Iraq: The Ancient Rules of Tribal Warfare


October 28, 2005: Yesterday, fifteen people were killed when a common "hostage retrieval operation" turned violent. It all began when a Sunni Arab gang kidnapped a Shia Arab belonging to Muqtada al-Sadr's militia. As is typical in such kidnappings, the victims family went to militia leaders and asked for help in getting the man freed. Several dozen armed militiamen then went to the nearby Sunni Arab town where the kidnappers came from. The victim was freed, but while the Shia Arab gang was driving out of the Sunni Arab town, they were ambushed by Sunni Arab militiamen. As a result, 14 Shia Arabs were killed, and over a dozen wounded. A policemen was also killed.

Normally, these incidents, which are frequent, do not end in bloodshed. The main form of "combat" is to gather a larger number of gunmen, and force the other side to do your will simply because you have superior numbers. Kill someone, and you have a long term feud on your hands. If the hostages are taken openly (with the captors identifiable), the hostage become a bargaining chip in negotiations over some other issue (often between tribes). The tribal chiefs play a large role in the negotiations, but it is gangster chiefs and warlords (for want of a better name) who initiate the violence in the first place. Most of these disputes are over money, even if the groups involved are nominally religious or political. There are a lot of murders, but these are usually done by men in masks, or late at night. If the culprit is anonymous, there is much less chance of a blood feud getting started. Kidnapping someone is just a way to open negotiations over some issue.

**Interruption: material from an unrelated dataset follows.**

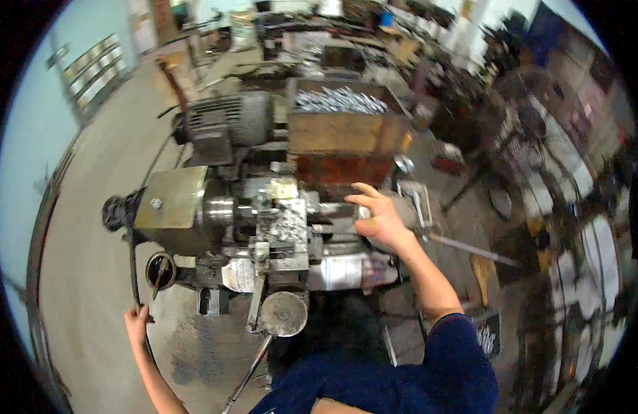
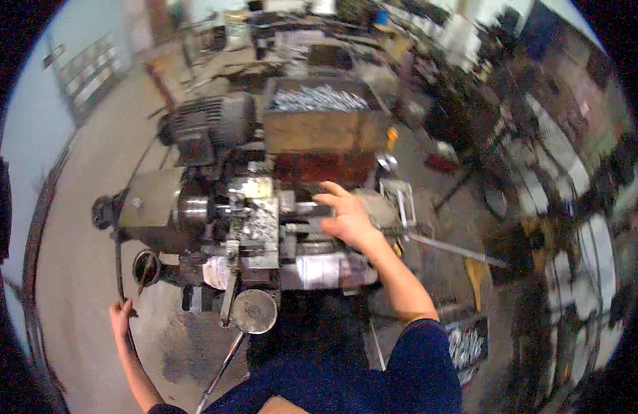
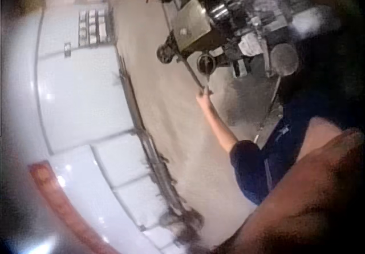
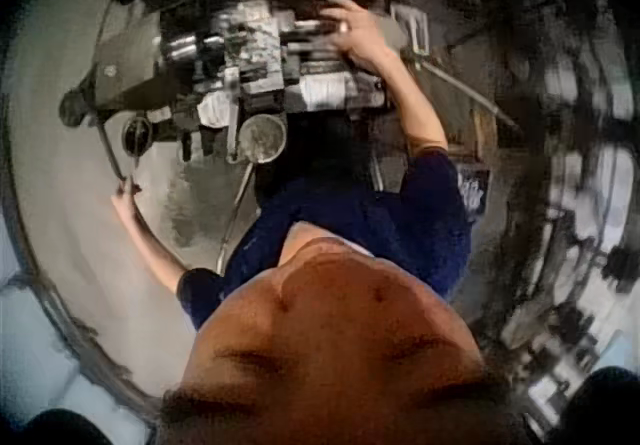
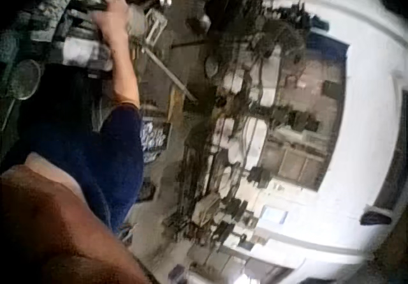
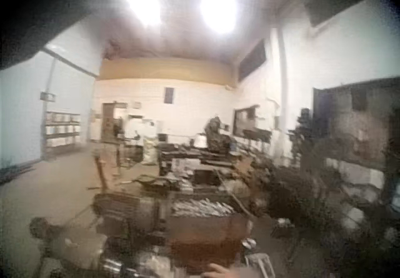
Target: The person operates a lathe to fabricate metal parts, repeatedly reaching into a basket for raw components, securing them into the machine, using a lever to process them, and then removing the finished pieces.
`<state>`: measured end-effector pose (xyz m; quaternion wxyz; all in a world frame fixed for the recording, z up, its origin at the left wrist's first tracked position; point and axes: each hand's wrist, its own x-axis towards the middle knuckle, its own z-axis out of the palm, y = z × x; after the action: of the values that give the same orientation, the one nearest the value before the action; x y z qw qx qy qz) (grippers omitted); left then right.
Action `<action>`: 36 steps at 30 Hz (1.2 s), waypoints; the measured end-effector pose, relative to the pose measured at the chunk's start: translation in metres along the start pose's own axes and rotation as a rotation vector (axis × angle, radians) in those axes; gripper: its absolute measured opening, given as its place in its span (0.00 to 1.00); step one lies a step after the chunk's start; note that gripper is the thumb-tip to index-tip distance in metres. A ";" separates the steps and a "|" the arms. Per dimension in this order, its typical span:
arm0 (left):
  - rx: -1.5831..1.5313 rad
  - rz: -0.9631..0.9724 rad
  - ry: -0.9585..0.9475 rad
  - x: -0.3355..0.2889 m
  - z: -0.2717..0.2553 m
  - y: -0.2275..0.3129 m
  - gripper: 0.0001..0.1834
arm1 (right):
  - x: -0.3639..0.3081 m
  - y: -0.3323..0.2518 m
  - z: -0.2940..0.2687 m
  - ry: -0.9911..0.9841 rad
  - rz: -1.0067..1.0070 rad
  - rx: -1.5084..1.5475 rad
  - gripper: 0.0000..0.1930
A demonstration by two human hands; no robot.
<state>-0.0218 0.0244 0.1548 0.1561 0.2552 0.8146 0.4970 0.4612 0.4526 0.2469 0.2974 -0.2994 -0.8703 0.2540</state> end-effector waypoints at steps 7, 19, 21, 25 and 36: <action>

However, with all those dead Shia Arabs, al Sadr is under a lot of pressure to take some kind of public revenge. Just killing a bunch of Sunni Arabs in the middle of the night won't do. The government is also under a lot of pressure to show that they can prevent these kind of battles. Something interesting is liable to happen, or else the tribal elders will just negotiate another compromise deal. These tribal battles have been going on for thousands of years. Even Saddam tolerated a certain amount of it, especially after the Shia Arab rebellion in 1991, when Saddam needed additional muscle from the Sunni Arab tribal militias.

Kurds are increasing their security after three terrorist bombs went off in the northern town of Sulaymanyah on October 25th. This has been the first terrorist attack up there in over two years. It is believed that the Kurds got complacent, and terrorists took advantage of it. The Sunni Arabs are very angry about what's going on in the Kurdish controlled areas. The main gripes have to do with the economic growth, and rule of law. The Sunni Arabs have neither, and they have become angrier still as the Kurdish areas have become a vacation resort area for Iraqis from the rest of the country. The mountains in the north are cooler, and rather picturesque. The bombing shows that, as long as their are homicidal maniacs in the area, you can never let down your guard.